Your task → Among the lines of the records, find all that carry the word "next" and copy them.

Data extracted from a collection
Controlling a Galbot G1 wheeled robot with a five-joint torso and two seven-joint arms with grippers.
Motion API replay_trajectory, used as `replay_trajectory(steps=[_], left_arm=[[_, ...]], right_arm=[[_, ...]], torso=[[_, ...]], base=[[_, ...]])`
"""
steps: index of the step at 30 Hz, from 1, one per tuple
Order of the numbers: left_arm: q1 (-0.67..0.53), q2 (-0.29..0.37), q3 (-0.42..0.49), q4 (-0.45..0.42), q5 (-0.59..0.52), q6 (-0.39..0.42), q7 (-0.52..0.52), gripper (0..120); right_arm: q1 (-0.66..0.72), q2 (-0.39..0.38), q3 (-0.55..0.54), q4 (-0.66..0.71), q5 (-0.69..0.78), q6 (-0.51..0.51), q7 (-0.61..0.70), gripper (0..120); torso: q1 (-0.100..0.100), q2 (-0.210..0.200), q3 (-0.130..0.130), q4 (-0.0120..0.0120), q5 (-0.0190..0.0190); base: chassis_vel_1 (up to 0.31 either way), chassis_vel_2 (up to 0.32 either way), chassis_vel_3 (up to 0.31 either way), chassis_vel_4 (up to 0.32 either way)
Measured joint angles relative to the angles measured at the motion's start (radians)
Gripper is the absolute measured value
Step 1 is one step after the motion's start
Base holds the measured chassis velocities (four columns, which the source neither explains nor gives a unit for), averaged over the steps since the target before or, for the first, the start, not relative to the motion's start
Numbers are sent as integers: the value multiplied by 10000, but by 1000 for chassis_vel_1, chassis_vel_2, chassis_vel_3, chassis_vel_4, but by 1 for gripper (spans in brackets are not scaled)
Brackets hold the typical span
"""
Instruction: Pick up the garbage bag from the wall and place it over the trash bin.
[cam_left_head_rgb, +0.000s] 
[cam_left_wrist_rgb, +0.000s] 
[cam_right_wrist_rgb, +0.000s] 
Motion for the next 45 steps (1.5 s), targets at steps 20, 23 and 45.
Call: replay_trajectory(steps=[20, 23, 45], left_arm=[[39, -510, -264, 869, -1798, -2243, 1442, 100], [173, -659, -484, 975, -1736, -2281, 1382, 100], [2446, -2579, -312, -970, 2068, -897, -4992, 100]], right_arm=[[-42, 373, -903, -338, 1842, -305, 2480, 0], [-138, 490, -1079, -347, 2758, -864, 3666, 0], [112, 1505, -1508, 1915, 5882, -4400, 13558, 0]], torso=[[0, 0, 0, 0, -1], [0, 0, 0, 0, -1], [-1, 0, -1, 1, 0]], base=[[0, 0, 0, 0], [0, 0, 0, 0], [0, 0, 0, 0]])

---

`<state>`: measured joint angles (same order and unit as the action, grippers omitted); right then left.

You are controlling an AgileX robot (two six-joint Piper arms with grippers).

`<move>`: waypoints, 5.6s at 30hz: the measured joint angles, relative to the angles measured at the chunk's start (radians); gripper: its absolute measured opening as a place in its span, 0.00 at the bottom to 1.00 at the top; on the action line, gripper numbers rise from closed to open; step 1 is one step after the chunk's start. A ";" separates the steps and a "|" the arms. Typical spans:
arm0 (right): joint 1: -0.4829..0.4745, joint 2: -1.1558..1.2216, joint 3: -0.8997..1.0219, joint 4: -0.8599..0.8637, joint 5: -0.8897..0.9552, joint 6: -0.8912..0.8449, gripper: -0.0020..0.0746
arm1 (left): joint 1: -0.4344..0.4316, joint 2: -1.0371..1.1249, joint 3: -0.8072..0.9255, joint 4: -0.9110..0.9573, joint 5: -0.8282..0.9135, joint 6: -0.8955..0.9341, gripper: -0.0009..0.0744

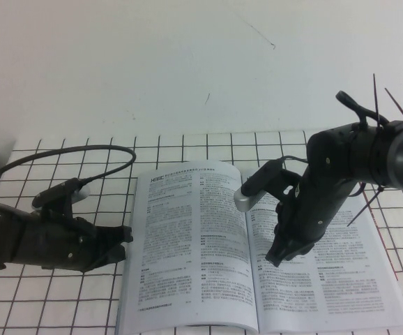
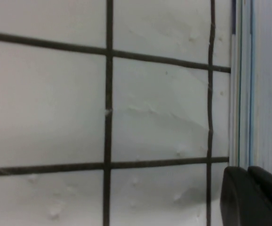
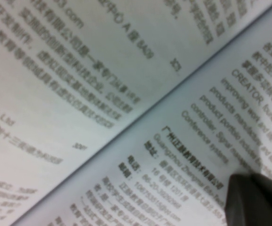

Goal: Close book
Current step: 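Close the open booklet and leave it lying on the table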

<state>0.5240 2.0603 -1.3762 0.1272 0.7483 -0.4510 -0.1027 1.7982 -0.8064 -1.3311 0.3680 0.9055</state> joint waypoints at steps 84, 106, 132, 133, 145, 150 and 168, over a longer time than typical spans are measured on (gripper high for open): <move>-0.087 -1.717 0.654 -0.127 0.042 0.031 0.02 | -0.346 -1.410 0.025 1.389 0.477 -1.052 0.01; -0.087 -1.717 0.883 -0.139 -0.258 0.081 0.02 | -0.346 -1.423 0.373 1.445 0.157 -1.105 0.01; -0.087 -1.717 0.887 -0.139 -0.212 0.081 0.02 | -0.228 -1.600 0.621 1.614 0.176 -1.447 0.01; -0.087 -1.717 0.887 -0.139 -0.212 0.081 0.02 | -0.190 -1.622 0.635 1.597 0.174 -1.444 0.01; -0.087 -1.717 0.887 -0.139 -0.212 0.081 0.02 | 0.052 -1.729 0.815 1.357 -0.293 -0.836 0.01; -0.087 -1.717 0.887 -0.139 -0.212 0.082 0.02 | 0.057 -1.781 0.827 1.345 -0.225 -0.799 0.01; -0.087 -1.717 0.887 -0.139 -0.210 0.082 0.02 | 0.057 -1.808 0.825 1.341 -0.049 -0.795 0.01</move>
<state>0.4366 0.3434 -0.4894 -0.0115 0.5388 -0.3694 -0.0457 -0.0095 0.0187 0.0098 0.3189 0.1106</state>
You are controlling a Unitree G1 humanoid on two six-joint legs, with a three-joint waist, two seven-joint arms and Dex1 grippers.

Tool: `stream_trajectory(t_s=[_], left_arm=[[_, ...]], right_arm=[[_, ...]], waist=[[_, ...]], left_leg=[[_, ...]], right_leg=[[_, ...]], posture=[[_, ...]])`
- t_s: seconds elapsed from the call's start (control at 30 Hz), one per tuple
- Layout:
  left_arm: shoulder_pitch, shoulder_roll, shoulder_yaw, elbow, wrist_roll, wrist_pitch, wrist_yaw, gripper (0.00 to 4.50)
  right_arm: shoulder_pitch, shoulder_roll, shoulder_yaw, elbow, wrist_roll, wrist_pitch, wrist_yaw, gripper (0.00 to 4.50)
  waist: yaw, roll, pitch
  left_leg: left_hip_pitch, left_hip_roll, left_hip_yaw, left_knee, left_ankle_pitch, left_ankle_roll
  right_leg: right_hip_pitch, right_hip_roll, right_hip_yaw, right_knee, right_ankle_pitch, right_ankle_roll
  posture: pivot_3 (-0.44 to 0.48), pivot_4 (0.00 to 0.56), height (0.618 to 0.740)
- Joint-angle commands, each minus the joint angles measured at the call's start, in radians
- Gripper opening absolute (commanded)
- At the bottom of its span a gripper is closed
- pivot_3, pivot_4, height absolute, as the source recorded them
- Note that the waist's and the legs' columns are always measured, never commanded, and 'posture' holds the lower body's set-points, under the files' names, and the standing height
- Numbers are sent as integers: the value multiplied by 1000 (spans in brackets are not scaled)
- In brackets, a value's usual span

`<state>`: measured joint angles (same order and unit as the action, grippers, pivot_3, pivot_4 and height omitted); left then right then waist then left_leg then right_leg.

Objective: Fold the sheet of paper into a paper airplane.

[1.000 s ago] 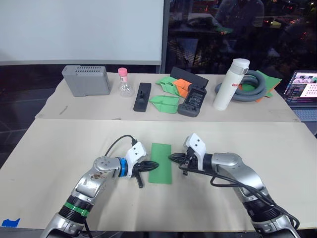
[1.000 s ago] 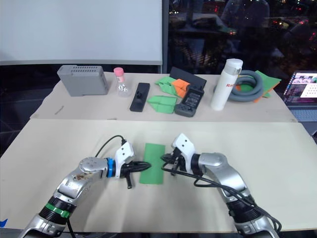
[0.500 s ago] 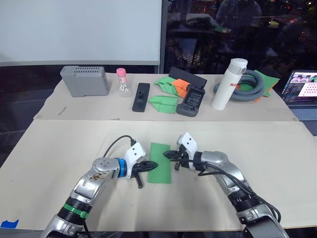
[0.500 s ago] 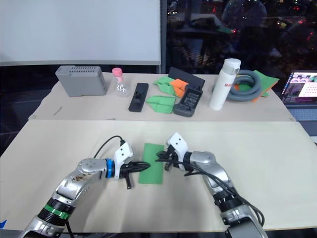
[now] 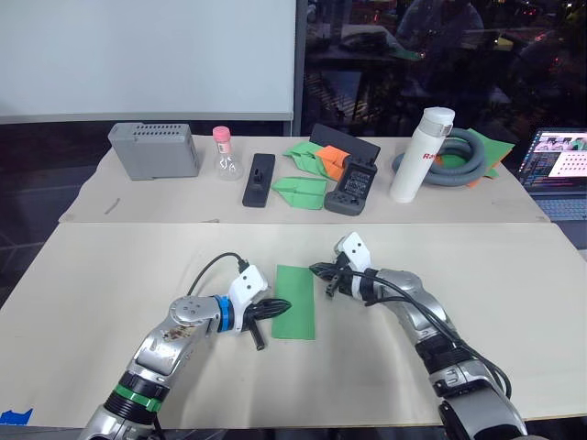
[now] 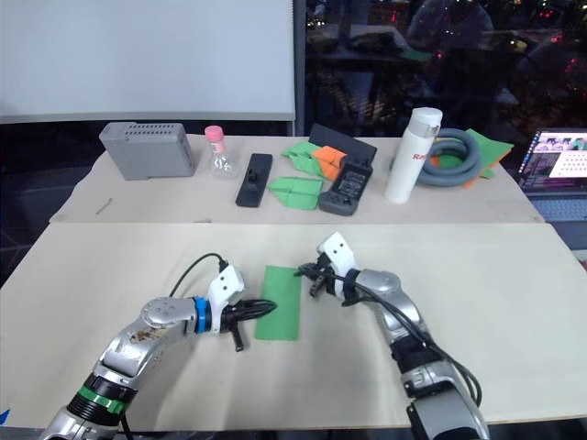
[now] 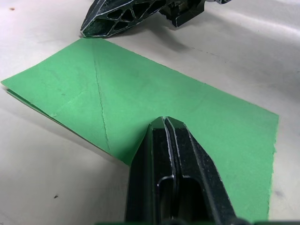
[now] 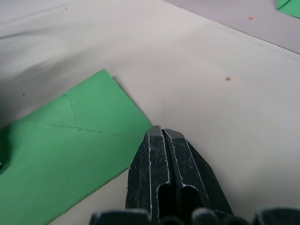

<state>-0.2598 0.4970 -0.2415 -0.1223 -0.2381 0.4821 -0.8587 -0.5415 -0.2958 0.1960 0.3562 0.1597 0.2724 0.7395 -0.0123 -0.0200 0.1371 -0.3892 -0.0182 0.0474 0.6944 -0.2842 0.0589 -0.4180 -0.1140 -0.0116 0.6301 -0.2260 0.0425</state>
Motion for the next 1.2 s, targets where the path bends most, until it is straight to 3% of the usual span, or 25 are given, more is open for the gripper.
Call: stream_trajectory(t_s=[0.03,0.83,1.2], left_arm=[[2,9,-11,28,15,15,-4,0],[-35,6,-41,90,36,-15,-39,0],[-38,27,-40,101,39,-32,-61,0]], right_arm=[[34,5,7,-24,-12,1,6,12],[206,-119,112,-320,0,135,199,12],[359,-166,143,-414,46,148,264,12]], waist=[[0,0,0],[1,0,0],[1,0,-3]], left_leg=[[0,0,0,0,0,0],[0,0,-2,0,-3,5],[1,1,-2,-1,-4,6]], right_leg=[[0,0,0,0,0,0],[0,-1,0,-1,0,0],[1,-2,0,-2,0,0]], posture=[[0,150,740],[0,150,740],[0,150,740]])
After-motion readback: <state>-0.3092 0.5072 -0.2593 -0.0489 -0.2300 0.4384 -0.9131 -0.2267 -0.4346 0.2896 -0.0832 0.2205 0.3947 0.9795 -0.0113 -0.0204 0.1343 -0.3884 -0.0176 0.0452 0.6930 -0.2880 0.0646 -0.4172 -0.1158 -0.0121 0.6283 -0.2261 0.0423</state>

Task result →
Motion for the next 45 steps (1.5 s), targets at steps 20, 23 and 45.
Motion for the next 1.2 s, targets where the path bends most, until it is straight to 3% of the usual span, or 25 are given, more is open for the gripper.

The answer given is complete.